Santa Paula began war service sailing to Australia through the Panama Canal. She next sailed from Charleston, SC to Freetown, Karachi, Cape Town and then to New York. In November 1942 she sailed to Casablanca, Morocco in Operation Torch. 1943 sailings saw trips to Oran, Gibraltar, Casablanca, Argentina, Liverpool, Cardiff, Belfast, Firth of Clyde Palermo and Portsmouth. Voyages of 1944 included a round trip from Boston to Swansea, New York to Cardiff and return to Boston, New York and Norfolk to Naples, New York to Cherbourg and the UK, New York to Leghorn and Naples, and Boston to Avonmouth with a return to New York. In early 1945 Santa Paula visited Naples, Oran, Port Said, Suez, Massaua, Bahrein, Abadan, Naples, and Marseille. From April to December 1945 she made five round trips between New York and Europe as well as a trip to Karachi via the Suez Canal. In her four years of war service she made 28 overseas trips from the United States.

After the war Santa Paula transported war brides and their children from Europe to the US.

Santa Paula and sister ship Santa Rosa survived the war and were returned to the Grace Line with Santa Paula being returned on 30 April 1947. Santa Lucia and Santa Elena were sunk during war service.
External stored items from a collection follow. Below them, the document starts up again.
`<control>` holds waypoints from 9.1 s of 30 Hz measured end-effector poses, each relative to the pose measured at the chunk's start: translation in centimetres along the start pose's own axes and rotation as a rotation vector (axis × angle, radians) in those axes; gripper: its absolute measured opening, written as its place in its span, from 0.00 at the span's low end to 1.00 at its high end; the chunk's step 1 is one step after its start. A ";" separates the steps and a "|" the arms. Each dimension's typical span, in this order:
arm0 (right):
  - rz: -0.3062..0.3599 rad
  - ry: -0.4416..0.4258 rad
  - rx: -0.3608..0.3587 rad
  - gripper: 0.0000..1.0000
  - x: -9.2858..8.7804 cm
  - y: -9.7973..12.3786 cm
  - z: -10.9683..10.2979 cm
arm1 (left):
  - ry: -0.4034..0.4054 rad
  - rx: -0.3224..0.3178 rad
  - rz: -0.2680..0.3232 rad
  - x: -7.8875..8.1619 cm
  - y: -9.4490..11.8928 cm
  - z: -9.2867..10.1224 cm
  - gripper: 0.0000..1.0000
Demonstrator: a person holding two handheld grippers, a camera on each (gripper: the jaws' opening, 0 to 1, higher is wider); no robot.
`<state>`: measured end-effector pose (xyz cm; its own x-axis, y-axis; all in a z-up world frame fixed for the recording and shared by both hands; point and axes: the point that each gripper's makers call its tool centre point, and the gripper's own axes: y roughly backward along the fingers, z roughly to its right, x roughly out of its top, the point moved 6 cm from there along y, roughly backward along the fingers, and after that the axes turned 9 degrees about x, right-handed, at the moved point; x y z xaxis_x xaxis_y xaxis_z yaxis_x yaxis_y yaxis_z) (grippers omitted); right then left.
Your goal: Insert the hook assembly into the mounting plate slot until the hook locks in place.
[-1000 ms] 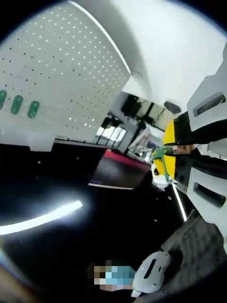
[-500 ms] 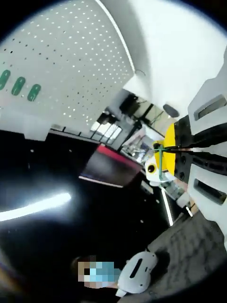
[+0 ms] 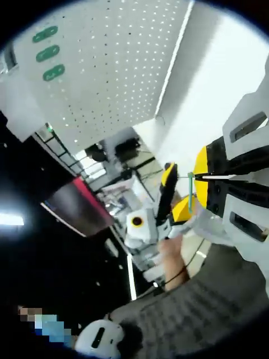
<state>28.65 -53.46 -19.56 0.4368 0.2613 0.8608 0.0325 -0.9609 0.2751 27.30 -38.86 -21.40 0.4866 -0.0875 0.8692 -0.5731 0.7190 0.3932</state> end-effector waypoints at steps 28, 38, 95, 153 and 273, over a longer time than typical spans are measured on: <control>-0.318 0.193 0.219 0.00 -1.9 -2.3 -1.7 | -0.230 -0.273 -0.210 -1.5 -0.5 3.2 0.07; -0.343 0.231 0.269 0.00 -2.0 -3.0 -2.4 | -0.259 -0.311 -0.251 -2.3 -0.4 3.6 0.05; 0.389 -0.224 -0.296 0.14 3.3 -3.7 0.0 | -0.014 0.274 0.118 3.5 -0.5 -0.6 0.02; 0.487 -0.304 -0.366 0.00 3.2 -3.7 0.4 | -0.169 0.213 0.090 3.1 -0.6 0.5 0.32; 0.618 0.194 -1.143 0.00 14.7 18.9 17.3 | 0.233 0.041 0.161 2.3 -0.7 1.0 0.97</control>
<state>51.24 -69.41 -9.15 -0.0336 -0.0904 0.9953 -0.9416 -0.3311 -0.0618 28.20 -40.28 -19.38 0.5227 0.1898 0.8311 -0.6790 0.6822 0.2712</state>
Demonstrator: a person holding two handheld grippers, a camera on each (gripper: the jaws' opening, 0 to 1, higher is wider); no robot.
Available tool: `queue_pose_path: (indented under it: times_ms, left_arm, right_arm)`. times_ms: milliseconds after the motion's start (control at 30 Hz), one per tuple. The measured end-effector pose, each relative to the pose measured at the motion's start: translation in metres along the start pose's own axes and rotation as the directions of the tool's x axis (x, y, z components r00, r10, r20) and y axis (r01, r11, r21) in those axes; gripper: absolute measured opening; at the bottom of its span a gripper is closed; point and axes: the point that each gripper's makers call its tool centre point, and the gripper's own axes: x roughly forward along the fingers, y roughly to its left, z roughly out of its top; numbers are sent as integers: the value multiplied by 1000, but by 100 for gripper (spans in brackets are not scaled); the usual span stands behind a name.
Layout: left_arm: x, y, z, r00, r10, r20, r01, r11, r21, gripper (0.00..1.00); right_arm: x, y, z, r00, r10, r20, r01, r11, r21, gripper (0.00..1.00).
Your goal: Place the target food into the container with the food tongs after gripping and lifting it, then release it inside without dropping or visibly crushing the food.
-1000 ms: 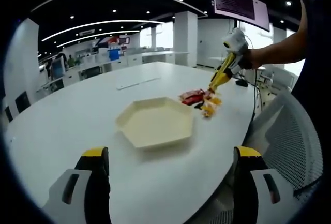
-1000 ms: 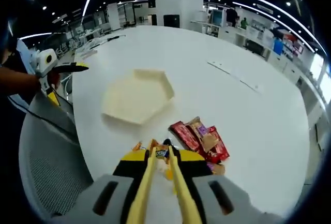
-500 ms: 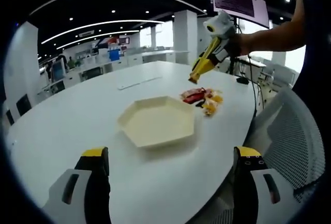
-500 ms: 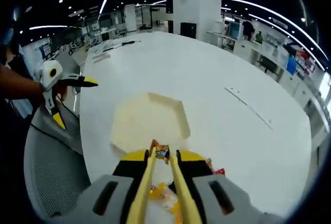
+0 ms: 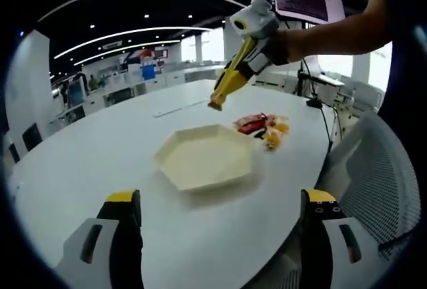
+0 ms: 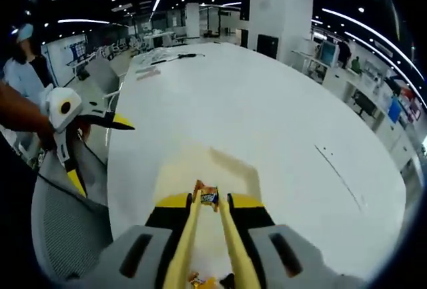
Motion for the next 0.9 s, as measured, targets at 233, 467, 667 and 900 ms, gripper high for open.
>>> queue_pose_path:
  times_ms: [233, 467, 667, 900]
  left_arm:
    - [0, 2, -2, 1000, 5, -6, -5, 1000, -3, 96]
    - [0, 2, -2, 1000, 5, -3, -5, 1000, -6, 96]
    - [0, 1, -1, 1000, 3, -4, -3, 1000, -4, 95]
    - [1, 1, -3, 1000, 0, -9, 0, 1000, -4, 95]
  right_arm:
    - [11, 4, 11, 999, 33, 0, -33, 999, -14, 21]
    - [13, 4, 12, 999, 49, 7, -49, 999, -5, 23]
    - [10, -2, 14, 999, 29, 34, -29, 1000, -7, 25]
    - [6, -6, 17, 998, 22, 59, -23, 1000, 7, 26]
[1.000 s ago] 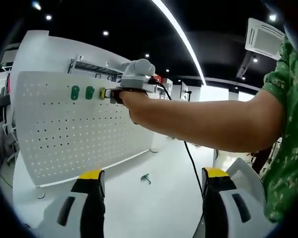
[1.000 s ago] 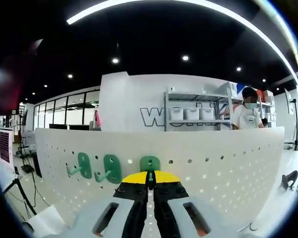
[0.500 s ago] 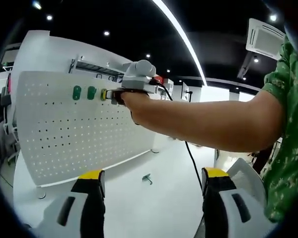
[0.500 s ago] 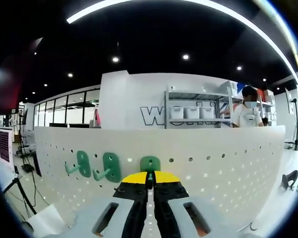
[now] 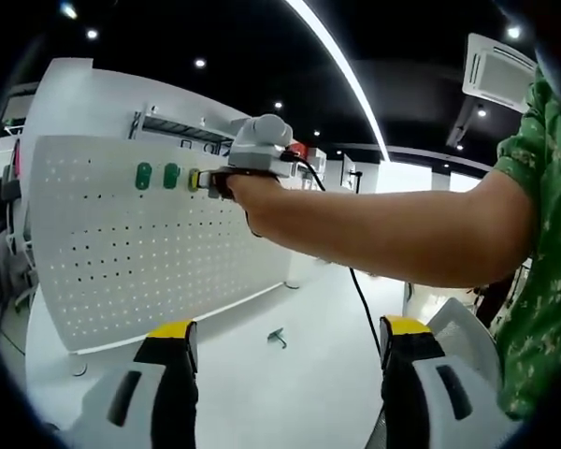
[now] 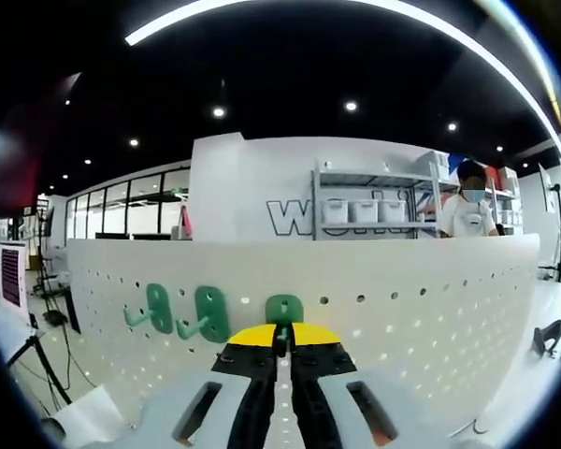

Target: Insert the hook assembly into the mounting plate slot until the hook locks in place.

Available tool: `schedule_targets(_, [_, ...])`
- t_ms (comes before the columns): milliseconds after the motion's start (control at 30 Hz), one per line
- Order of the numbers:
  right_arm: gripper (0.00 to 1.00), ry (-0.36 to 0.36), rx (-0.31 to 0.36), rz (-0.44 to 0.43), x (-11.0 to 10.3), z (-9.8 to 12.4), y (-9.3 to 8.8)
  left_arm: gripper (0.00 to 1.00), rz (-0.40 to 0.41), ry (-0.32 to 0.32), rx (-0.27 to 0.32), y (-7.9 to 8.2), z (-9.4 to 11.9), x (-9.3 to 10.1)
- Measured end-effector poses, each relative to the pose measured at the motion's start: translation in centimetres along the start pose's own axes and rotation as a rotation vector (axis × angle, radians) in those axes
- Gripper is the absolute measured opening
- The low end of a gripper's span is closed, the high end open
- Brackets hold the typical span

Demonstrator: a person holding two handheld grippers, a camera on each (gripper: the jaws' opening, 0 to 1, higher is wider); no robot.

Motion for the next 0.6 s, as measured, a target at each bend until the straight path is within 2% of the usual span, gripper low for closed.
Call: schedule_targets(600, [0.12, -0.009, 0.001, -0.009, 0.47, 0.37, -0.16, 0.82, -0.005, 0.003, -0.003, -0.01, 0.10, 0.09])
Point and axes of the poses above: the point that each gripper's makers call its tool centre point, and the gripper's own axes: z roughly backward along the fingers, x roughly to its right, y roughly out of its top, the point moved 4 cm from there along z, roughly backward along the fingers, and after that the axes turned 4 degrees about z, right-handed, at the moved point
==Postwar Grace Line service==
After her war service she underwent repair and refit prior to redelivery to the Grace Line. A post-war promotional brochure boasted, "...The [Santa Paula and Santa Rosa] have been completely redecorated, refurbished and modernized after their war service; and provided with up-to-the-minute equipment to ensure comfort, speed, efficiency and safety. They have the very latest type of moving-picture equipment, a public address system, a fine orchestra and varied facilities for deck games. Thus equipped, these twin liners offer you the comfort of an attractively furnished country home together with the diversions of your favorite club." She resumed service on 2 May 1947 and now sailed from New York for the Caribbean and the east coast of South America. In 1948, the liner was used for exterior shots of the fictional vessel Southern Queen in the Doris Day musical Romance on the High Seas. In 1958, Santa Paula was replaced by a larger Gibbs-designed liner of the same name. The older ship was laid up at Hoboken, NJ until 1961 when both she and her sister ship Santa Rosa were sold to Greek owners.

==Typaldos Lines service==
Santa Paula was renamed SS Acropolis and began a new career as a cruise ship for the Typaldos Lines. She entered service for her new owners for voyages in the Mediterranean. A passenger recollection from August 1962 during a Greek Island cruise described the ship as "sweltering" as it was "air cooled" by ceiling air vents but not "air conditioned". In 1965 she operated approximately every 10 days on a round trip from Zeebrugge to Funchal, Santa Cruz (Tenerife), Tangier, and Lisbon. By 1966 however she did not appear in any scheduled sailings. In 1968 the Typaldos Lines owners were arrested and the company dissolved after the Greek government investigation of the incident found them guilty of manslaughter and negligence. The company's ships were taken over and sold and the company dissolved. Santa Paula/Acropolis never returned to active service. In 1971 she was scrapped at Eleusis.